Work instructions
Every line from the start of the listing below through the line that contains "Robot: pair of" is to be reproduced word for word.

Supplied information
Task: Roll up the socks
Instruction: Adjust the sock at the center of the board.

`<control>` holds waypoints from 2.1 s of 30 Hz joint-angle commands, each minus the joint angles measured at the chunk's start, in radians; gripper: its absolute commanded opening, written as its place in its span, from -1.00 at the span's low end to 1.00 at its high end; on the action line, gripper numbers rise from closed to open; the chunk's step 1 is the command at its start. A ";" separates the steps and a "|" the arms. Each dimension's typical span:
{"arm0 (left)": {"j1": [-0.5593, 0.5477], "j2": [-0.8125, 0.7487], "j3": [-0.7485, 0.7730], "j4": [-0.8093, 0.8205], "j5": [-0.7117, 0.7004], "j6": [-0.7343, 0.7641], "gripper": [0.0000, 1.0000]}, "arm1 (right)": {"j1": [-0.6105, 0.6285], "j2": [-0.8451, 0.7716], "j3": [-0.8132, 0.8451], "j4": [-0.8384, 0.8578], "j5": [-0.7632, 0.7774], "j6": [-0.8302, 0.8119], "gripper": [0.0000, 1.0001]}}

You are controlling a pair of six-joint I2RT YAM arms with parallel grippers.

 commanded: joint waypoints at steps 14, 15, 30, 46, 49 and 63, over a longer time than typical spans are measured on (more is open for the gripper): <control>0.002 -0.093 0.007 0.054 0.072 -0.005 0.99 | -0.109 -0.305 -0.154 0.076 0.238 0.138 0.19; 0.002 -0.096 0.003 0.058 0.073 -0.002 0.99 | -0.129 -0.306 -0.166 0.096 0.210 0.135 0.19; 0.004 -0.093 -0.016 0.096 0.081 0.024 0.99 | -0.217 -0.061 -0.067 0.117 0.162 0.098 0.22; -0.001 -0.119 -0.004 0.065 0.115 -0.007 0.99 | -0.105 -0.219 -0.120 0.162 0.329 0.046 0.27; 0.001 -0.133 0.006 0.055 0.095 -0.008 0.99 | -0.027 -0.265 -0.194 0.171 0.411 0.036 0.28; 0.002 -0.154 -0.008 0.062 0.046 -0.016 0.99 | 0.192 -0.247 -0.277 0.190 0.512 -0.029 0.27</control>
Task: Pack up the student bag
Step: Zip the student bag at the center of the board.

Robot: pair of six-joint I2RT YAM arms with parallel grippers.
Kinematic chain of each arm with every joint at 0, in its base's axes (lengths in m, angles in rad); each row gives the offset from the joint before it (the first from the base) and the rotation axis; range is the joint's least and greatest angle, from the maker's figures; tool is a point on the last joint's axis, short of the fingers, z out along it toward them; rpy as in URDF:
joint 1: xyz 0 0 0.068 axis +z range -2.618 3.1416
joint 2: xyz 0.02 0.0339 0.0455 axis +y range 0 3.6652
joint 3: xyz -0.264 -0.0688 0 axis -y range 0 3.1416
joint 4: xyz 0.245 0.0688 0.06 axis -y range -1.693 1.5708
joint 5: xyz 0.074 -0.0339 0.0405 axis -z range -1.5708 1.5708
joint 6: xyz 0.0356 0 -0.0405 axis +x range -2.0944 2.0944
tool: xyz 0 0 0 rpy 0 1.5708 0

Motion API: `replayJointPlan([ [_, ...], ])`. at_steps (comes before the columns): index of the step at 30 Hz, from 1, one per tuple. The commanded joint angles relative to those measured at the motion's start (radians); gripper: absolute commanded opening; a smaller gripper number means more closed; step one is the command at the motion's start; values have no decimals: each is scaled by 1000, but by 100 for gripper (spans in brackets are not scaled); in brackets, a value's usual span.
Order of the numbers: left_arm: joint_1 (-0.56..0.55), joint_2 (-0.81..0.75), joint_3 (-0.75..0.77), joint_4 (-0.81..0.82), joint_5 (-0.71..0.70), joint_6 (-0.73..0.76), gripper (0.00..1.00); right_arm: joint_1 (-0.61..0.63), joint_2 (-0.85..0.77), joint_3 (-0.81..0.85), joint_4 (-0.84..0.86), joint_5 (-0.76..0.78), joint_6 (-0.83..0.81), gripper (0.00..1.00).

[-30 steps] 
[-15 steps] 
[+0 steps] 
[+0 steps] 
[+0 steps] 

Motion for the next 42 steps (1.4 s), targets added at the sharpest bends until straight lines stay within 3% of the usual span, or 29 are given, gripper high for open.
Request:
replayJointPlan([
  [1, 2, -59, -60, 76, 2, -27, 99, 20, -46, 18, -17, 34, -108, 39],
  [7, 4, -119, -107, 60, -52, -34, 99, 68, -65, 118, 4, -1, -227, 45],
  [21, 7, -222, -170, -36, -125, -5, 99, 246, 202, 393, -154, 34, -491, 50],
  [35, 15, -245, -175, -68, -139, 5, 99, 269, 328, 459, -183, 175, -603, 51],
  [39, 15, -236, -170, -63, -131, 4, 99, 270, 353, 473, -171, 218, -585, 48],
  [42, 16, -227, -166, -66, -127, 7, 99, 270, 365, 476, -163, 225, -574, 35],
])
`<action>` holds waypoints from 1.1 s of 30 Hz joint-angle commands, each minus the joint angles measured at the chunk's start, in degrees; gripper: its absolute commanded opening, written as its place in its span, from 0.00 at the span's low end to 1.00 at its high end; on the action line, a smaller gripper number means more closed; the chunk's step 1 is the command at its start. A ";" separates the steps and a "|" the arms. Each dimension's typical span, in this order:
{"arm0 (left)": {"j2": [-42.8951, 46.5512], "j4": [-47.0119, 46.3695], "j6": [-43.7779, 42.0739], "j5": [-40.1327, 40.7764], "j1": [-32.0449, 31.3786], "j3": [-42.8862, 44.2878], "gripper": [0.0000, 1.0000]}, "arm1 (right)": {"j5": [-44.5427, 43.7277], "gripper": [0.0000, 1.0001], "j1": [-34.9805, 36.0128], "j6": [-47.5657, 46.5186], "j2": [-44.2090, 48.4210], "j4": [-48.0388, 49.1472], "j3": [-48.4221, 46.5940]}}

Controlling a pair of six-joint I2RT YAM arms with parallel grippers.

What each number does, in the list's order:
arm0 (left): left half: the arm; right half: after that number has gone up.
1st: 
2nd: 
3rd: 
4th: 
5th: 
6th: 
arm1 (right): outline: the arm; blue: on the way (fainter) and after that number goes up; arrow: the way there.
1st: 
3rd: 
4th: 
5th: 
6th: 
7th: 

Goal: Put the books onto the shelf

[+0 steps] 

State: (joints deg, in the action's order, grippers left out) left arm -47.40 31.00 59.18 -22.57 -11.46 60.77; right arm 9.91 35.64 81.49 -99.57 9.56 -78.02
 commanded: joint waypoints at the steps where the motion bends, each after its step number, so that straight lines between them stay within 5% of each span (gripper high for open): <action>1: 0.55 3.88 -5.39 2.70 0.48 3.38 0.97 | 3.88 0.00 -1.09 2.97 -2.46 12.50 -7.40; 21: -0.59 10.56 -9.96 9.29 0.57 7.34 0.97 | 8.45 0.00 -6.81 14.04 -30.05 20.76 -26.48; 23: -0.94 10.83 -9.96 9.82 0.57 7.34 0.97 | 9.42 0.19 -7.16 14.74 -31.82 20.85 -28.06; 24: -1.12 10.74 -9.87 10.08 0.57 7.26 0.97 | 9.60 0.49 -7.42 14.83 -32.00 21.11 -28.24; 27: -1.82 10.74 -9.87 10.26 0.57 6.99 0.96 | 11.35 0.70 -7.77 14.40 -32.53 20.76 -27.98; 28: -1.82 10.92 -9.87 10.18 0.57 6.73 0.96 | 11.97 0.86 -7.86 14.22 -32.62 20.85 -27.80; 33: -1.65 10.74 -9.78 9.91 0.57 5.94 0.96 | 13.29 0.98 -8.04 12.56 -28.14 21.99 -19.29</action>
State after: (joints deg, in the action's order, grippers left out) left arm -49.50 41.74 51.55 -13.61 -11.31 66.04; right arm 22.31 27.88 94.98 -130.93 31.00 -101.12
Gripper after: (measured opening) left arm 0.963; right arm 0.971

Finished task
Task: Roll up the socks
Instruction: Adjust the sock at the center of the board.

`<control>` holds waypoints from 2.1 s of 30 Hz joint-angle commands, each minus the joint angles measured at the chunk's start, in radians; gripper: its absolute commanded opening, written as its place in its span, from -1.00 at the span's low end to 1.00 at its high end; on the action line, gripper numbers rise from closed to open; the chunk's step 1 is the command at its start. A ";" separates the steps and a "|" the arms. Each dimension's typical span:
{"arm0 (left)": {"j1": [-0.5593, 0.5477], "j2": [-0.8125, 0.7487], "j3": [-0.7485, 0.7730], "j4": [-0.8093, 0.8205], "j5": [-0.7117, 0.7004], "j6": [-0.7343, 0.7641], "gripper": [0.0000, 1.0000]}, "arm1 (right)": {"j1": [-0.6105, 0.6285], "j2": [-0.8451, 0.7716], "j3": [-0.8132, 0.8451], "j4": [-0.8384, 0.8578], "j5": [-0.7632, 0.7774], "j6": [-0.8302, 0.8119], "gripper": [0.0000, 1.0001]}}

You are controlling a pair of six-joint I2RT YAM arms with parallel grippers.

 commanded: joint waypoints at steps 14, 15, 30, 46, 49 and 63, over a longer time than typical spans are measured on (more is open for the gripper): <control>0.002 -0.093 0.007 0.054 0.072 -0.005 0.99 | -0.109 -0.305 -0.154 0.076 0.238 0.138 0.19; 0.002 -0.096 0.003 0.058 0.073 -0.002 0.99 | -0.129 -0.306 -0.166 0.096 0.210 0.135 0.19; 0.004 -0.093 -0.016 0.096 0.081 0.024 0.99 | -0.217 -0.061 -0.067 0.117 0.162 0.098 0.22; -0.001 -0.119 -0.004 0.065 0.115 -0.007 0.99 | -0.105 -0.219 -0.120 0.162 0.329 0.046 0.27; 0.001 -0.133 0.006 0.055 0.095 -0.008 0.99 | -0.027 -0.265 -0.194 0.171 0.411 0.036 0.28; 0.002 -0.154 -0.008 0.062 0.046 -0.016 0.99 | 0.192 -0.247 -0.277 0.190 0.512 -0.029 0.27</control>
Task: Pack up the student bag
Step: Zip the student bag at the center of the board.

Robot: pair of six-joint I2RT YAM arms with parallel grippers.

No additional output will be given.